Davy Larmour

Personal information
- Nationality: British/Irish
- Born: David Larmour 2 April 1949 (age 77) Belfast, Northern Ireland
- Height: 5 ft 3 in (160 cm)
- Weight: Flyweight, bantamweight

Boxing career

Boxing record
- Total fights: 18
- Wins: 11
- Win by KO: 3
- Losses: 7

Medal record
| Bronze medal – third place | 1970 Commonwealth Games | (flyweight) |
| Gold medal – first place | 1974 Commonwealth Games | (flyweight) |

= Davy Larmour (boxer) =

Northern Irish boxer (born 1949)

David Larmour (born 2 April 1949) is a former boxer from Northern Ireland who as an amateur won a Commonwealth Games gold medal in 1974 and competed at the 1976 Summer Olympics, and as a professional won the British bantamweight title in 1983.

==Amateur career==
Born in the Shankill Road area of Belfast, Larmour boxed out of the Albert Foundry Boxing Club. He won a bronze medal at flyweight at the 1970 Commonwealth Games. After being beaten in the National Senior final in both 1971 and 1972 by Neil McLaughlin, he won the 1973 Irish flyweight championship with a win over Brendan Dunne. He went on to represent Ireland in November 1973 against Romania. In August 1974 he represented Ireland at the World Amateur Boxing Championships in Havana, Cuba, losing in the first round to eventual bronze medalist Constantin Gruiescu.

Larmour represented Northern Ireland at the 1974 British Commonwealth Games in Christchurch, beating Chandra Narayanan of India in the flyweight final to take the gold medal. He represented Ireland at the 1975 European Championships in Poland, reaching the flyweight quarter-final where he lost to Charlie Magri of Great Britain.

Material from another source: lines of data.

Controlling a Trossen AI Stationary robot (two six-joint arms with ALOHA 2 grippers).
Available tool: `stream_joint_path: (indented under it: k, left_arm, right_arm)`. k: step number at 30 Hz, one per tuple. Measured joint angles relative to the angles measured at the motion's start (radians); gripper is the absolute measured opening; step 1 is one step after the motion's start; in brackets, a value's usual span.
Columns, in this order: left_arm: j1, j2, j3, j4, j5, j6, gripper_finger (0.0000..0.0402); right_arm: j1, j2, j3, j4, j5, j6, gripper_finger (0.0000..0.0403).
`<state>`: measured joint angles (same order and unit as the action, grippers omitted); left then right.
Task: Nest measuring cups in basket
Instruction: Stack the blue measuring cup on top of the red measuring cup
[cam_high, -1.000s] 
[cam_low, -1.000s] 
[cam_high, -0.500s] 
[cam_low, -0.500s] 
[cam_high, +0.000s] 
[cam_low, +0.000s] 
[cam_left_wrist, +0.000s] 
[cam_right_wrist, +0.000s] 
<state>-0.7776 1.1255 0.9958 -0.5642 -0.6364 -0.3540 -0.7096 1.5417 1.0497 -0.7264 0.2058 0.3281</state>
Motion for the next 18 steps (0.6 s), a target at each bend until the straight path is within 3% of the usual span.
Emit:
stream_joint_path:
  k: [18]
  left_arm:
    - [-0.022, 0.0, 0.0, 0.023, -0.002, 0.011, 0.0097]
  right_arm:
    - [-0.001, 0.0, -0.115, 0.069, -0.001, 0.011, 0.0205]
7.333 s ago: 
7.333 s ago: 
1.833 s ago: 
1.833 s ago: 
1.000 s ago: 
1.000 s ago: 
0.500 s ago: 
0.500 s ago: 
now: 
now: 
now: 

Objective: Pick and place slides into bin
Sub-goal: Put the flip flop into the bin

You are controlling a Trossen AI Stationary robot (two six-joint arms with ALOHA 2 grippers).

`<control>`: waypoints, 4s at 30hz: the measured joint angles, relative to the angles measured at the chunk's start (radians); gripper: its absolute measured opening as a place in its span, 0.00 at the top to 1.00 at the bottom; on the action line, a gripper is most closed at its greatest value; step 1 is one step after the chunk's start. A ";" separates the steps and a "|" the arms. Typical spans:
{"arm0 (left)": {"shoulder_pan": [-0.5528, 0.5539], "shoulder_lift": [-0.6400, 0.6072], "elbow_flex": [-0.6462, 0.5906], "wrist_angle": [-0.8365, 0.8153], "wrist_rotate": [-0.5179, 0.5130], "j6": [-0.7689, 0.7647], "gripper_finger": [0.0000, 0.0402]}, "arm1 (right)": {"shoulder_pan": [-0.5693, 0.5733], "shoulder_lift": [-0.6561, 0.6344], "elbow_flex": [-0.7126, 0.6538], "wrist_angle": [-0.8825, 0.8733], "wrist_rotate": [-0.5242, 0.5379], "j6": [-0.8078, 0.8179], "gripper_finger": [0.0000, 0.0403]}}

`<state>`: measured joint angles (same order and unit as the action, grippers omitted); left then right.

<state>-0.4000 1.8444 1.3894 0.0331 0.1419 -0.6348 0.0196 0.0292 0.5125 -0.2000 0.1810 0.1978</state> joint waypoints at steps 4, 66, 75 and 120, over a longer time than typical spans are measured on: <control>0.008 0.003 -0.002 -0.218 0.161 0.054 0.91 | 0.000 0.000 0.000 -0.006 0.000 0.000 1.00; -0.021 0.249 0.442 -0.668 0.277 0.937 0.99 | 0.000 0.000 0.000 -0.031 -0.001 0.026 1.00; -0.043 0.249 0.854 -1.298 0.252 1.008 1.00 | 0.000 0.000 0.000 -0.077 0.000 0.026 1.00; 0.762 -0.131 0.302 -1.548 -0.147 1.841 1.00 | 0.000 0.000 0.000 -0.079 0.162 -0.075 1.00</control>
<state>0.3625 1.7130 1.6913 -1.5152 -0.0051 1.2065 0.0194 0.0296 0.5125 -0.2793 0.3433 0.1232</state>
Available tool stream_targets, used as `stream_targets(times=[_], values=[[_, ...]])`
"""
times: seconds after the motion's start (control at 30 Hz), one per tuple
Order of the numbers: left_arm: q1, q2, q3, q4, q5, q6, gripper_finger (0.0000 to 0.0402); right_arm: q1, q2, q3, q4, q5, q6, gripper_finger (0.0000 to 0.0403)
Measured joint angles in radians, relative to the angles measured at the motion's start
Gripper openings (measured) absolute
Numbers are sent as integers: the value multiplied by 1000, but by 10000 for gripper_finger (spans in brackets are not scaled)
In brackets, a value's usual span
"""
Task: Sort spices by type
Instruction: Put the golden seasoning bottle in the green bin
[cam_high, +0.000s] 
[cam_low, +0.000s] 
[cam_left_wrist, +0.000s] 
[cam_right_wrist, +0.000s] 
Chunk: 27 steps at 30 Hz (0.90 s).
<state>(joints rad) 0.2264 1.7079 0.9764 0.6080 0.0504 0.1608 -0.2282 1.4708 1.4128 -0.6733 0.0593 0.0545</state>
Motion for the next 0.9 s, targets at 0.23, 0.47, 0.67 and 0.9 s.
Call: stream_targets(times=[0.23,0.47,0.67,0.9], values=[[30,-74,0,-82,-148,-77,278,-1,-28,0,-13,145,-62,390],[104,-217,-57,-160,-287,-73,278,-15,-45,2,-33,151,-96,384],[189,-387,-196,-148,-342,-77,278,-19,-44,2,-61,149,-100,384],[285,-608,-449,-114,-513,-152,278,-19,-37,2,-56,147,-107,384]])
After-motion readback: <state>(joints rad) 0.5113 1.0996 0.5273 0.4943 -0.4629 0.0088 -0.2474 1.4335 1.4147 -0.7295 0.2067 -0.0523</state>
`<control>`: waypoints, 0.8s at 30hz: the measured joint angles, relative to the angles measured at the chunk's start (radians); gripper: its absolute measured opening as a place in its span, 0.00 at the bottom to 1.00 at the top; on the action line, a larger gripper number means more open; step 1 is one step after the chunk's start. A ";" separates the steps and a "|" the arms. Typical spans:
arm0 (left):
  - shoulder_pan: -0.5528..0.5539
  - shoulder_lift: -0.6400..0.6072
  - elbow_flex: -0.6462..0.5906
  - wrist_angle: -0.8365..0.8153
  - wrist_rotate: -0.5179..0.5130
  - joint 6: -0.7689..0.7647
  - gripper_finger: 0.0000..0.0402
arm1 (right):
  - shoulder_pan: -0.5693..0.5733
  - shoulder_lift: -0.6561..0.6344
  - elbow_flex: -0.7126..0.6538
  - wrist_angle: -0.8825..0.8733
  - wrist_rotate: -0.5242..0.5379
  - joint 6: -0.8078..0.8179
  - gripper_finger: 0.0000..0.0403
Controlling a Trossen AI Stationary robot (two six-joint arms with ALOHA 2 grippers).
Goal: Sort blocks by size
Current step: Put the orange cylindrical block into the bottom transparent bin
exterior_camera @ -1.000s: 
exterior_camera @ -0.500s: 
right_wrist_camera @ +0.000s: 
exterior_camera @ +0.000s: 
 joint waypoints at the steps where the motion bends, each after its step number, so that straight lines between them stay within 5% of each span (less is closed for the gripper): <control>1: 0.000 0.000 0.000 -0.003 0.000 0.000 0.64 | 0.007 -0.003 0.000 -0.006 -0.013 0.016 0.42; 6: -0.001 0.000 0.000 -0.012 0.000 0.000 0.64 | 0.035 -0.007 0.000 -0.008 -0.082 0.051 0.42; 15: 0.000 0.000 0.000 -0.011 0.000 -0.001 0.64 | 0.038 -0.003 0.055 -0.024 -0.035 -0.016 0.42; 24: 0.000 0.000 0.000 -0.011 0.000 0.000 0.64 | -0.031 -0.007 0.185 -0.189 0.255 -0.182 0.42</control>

Larmour beat Tony Noonan in the Irish National Senior flyweight final in 1976, earning a place at the 1976 Summer Olympics in Montreal. With many African countries boycotting the games, Larmour got byes in the first two rounds, losing in the quarter final to eventual gold medalist Leo Randolph of the USA.

==Professional career==
After the Montreal Olympics, Larmour made the decision to turn professional, making his pro debut in July 1977 with a first-round knockout of Jimmy Bott. He was stopped in his next two fights (by John Feeney and George Sutton) before beating Alan Oag (via disqualification) in May 1978. In June he was stopped in the seventh round by Johnny Owen.

In October 1978 he successfully challenged for Neil McLaughlin's BBBofC Northern Ireland Area bantamweight title, beating the defending champion on points. He won his next five fights before losing to Steve Sims on points in September 1980.

In March 1981 he faced Dave Smith in a final eliminator for the British title, but lost by a single point. After beating Ivor Jones in April 1982 he faced Hugh Russell in October in another British title final eliminator, with the Northern Ireland Area title and the Irish title also at stake. Larmour again lost by a single point over the twelve rounds.

After Russell had taken the British title from Feeney, in March 1983 his first defence was against Larmour. This time, having put Russell down in the fifth round, Larmour took the decision to become British and Northern Ireland Area bantamweight champion. Larmour made one defence of the title, losing it to Feeney in November 1983. He subsequently retired from boxing.

==Legacy==
Larmour has participated in talks to schoolchildren in Northern Ireland, discussing his career and how boxing can help break down sectarian divisions. He is commemorated, along with Jimmy Warnock and Tommy Armour, on the 'Shankill Road Boxing' mural on Hopewell Crescent in his native area of Belfast.